DIRECTIONS FOR THIS TASK:
For the material below, return exactly the lines starting at the line containing "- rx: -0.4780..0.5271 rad" and ending at the line containing "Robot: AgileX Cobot", both ends included, and no others.

* * * * * * *

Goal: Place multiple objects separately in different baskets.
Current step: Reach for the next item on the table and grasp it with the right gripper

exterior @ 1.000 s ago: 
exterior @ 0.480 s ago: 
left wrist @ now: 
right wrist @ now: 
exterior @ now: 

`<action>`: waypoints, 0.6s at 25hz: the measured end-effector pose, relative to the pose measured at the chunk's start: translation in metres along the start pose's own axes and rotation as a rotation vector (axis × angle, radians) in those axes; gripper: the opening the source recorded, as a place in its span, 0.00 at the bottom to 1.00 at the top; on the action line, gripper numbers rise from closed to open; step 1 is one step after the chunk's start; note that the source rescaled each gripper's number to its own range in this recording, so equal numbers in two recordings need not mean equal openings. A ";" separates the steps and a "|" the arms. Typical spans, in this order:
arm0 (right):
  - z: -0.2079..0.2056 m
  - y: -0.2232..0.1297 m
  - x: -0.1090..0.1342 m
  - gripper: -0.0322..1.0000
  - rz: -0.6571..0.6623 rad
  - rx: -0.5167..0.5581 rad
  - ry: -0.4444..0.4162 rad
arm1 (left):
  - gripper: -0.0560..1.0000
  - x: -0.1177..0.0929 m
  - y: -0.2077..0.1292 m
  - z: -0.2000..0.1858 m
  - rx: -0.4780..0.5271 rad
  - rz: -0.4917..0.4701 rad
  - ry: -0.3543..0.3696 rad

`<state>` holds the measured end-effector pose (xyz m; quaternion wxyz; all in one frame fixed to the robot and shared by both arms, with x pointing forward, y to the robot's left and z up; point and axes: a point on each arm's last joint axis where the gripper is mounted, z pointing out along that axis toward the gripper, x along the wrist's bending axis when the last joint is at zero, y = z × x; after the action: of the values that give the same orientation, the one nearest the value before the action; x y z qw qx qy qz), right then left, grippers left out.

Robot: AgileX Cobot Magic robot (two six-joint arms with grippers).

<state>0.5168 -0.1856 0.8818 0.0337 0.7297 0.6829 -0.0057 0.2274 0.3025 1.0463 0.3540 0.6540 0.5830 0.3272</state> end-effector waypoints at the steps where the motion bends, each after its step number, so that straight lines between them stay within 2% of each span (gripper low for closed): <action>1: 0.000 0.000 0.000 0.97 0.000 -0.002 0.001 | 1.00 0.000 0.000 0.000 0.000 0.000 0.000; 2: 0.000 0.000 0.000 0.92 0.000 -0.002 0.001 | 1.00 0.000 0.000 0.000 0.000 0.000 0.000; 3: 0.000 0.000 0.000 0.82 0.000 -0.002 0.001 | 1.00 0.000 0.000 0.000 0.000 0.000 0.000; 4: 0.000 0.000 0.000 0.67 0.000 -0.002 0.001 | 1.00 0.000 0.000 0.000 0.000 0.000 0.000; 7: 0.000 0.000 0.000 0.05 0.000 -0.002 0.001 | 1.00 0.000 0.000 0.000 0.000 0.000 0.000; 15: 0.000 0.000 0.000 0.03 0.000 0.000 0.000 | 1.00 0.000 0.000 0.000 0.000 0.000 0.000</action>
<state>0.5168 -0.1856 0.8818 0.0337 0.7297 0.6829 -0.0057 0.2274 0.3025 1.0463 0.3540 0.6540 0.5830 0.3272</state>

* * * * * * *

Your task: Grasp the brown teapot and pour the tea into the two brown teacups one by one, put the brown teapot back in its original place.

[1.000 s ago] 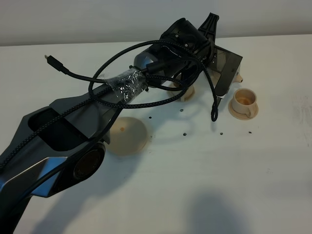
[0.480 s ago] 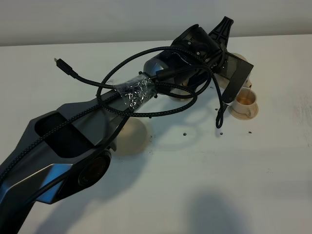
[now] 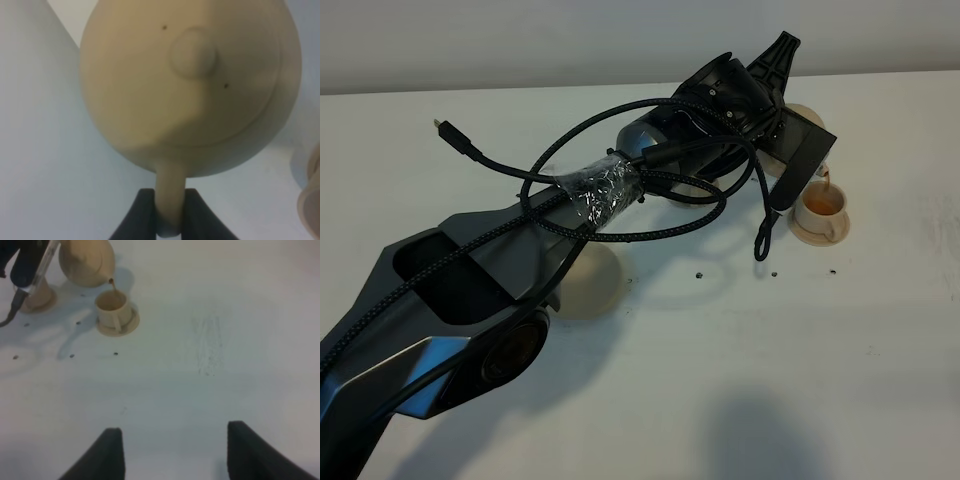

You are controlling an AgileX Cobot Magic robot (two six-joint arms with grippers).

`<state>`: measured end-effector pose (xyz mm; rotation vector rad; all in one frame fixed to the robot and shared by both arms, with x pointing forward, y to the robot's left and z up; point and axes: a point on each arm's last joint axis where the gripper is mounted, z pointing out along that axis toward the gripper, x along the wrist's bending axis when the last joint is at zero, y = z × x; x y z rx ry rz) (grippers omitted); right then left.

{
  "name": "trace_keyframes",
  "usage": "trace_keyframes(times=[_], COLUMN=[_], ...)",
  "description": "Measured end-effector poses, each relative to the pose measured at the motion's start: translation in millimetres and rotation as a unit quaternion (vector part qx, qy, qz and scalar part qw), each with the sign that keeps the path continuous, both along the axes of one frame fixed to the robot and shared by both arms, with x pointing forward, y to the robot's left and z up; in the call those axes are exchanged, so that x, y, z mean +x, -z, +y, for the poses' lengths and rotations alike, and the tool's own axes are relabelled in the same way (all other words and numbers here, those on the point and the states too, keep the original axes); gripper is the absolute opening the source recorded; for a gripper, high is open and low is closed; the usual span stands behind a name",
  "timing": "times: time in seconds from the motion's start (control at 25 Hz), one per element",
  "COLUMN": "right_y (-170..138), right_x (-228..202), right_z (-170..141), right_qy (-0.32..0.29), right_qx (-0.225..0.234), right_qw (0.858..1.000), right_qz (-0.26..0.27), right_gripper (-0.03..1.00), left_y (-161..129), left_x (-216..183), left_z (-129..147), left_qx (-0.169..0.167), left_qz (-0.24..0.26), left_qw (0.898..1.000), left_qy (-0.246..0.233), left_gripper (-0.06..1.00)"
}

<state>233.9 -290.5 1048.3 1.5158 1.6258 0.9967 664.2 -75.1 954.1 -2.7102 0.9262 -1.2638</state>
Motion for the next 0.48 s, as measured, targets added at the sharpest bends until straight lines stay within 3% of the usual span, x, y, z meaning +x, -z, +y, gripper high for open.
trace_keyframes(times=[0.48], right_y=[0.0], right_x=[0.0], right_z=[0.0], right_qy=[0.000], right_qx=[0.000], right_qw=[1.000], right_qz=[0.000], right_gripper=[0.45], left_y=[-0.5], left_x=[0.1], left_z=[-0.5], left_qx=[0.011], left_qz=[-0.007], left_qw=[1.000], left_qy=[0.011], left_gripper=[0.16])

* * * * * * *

YOUR RESPONSE:
  - rx: -0.4780..0.5271 rad
  - rz: -0.4917..0.4701 rad
  - ry: -0.3543..0.3696 rad

`<state>` holds the measured end-effector pose (xyz m; quaternion wxyz; all in one frame fixed to the robot and shared by both arms, with x pointing forward, y to the robot's left and z up; point and axes: a point on each arm's last joint axis where the gripper is mounted, z pointing out along that axis toward the gripper, x along the wrist's bending axis when the last joint is at zero, y = z × x; after the action: of the values that give the same orientation, the one nearest the value before the action; x y z qw qx qy qz), right then left, grippers left out.

Robot: AgileX Cobot Magic robot (two six-joint arms with grippers).

This output contains the complete answer.